И тут она чуть не свалилась с подоконника.

— Четыре недели, наверное, — сказала мама.

Потом она прибавила еще что-то и тоже назвала мужа каким-то ласковым прозвищем, звонким и таинственным. Лоренца такого слова раньше не слышала.

Так и не сладив с окном, она на цыпочках вернулась в постель и натянула одеяло на голову.

Вот и сложилось все воедино. И то, почему мама так рьяно принялась строить гнездышко. И почему она не взяла в кафе любимый кофе по-ирландски. И почему так погрузилась в себя. Господи! Она ж уже не юная!

Лоренца снова заплакала, теперь беззвучно, без рыданий. Она окончательно почувствовала себя лишней. «Так хорошо начать все сначала!» — говорила мама подруге по телефону. Вот и начала — все. И ребенка тоже завела нового.

— Что мне делать? — сказала она в темноту. Ответа не было. Огромные звезды сияли в ветвях сосны, лес путал тропинки, неслись сквозь темноту всадники в светящихся коронах. Опять привиделись змеи. Всадники то ли страшились их, то ли пытались догнать. Потом сновидение стало путанным и страшным. Она снова увидела море, на сей раз оно было темным, а пена, осевшая на камнях — буро-красной.

Утро выдалось солнечным и красивым, тонко пела невидимая птица, в церкви опять били в колокола. Лоренца долго нежилась под тонким одеялом и думала, что не так все плохо. Ну, будет у нее братик, или сестричка. Она когда-то сама просила.

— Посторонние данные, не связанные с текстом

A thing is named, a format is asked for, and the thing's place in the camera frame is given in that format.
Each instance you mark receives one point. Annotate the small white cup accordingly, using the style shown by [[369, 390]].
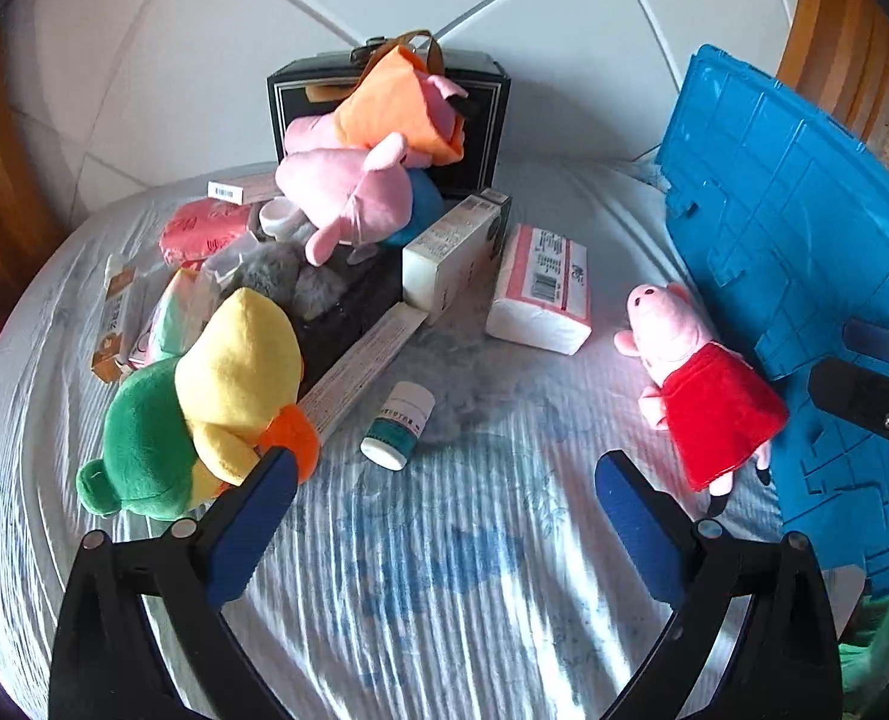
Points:
[[279, 216]]

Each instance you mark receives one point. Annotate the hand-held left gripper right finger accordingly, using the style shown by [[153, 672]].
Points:
[[639, 532]]

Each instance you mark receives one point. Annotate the desktop with pale striped cloth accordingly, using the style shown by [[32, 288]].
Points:
[[452, 577]]

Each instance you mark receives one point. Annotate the long black box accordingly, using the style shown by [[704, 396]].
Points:
[[354, 300]]

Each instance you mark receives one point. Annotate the yellow duck plush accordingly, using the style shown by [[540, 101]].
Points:
[[234, 375]]

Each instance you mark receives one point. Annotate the orange white tube box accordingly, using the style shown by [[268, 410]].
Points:
[[118, 315]]

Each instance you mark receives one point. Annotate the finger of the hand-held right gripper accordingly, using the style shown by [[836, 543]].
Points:
[[864, 401], [883, 337]]

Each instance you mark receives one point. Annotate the grey furry toy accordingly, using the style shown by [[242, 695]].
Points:
[[279, 274]]

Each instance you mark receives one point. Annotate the white bottle teal label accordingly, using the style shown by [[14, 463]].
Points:
[[398, 424]]

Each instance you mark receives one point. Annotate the blue plastic bin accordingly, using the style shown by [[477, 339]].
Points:
[[789, 255]]

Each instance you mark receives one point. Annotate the green mesh cloth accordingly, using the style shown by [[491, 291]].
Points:
[[876, 652]]

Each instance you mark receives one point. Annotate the clear plastic bag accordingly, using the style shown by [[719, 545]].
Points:
[[227, 255]]

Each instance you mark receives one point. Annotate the blue plush toy part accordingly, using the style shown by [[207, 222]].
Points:
[[422, 202]]

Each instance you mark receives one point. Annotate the pink pig plush orange dress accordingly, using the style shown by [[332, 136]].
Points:
[[354, 187]]

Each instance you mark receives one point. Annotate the black cardboard box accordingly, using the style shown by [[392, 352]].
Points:
[[482, 127]]

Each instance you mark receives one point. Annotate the long white box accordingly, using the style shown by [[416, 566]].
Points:
[[362, 367]]

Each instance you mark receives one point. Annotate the white box with black end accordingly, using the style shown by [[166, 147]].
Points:
[[448, 247]]

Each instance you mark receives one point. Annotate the pink pig plush red dress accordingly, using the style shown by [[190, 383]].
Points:
[[714, 397]]

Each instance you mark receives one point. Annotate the flat pink pack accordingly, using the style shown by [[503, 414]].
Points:
[[201, 232]]

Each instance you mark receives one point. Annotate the white tissue pack pink label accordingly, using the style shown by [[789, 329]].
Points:
[[542, 285]]

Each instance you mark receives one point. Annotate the narrow white barcode box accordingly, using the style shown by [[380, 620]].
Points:
[[238, 190]]

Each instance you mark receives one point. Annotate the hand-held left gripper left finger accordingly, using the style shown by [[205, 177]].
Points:
[[253, 525]]

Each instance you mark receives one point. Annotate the wooden door frame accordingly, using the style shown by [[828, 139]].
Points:
[[2, 180]]

И бабушка взовьется. Уже забавно.

Через полчаса ей почти удалось уговорить себя, что перемены — только к лучшему. К тому времени, когда она приняла душ и расчесала волосы, слезы и огорчения почти забылись и Лоренца была готова ко встрече с мамой и отчимом. Интересно, когда мама изволит сознаться?

В ушах все время звучало то имя-не-имя. Очень хотелось подколоть маму: запомнить, что дочь предпочитает не называться Ларисой ты не можешь, а имечко, которое и не выговоришь без запинки, как, долго учила? Но тогда надо было сознаться в том, что она торчала у окна, а это было стыдно.

А имя все звенело, и даже птица, казалось, высвистывала его на разные лады.

5

— Ажуолас где? — спросил отчим, когда сели завтракать. Мама пожала плечами.

— Он часто с утра уезжает.

— Понятно, — усмехнулся отчим, — хотя бы поел, а то с велосипеда свалится.

Лоренца тоже усмехнулась. В последние дни Ажуолас, дай ему волю, поселился бы у Аустеи в доме. Она бы съехидничала — не вслух, так про себя. Но после вчерашнего разговора было беспокойно.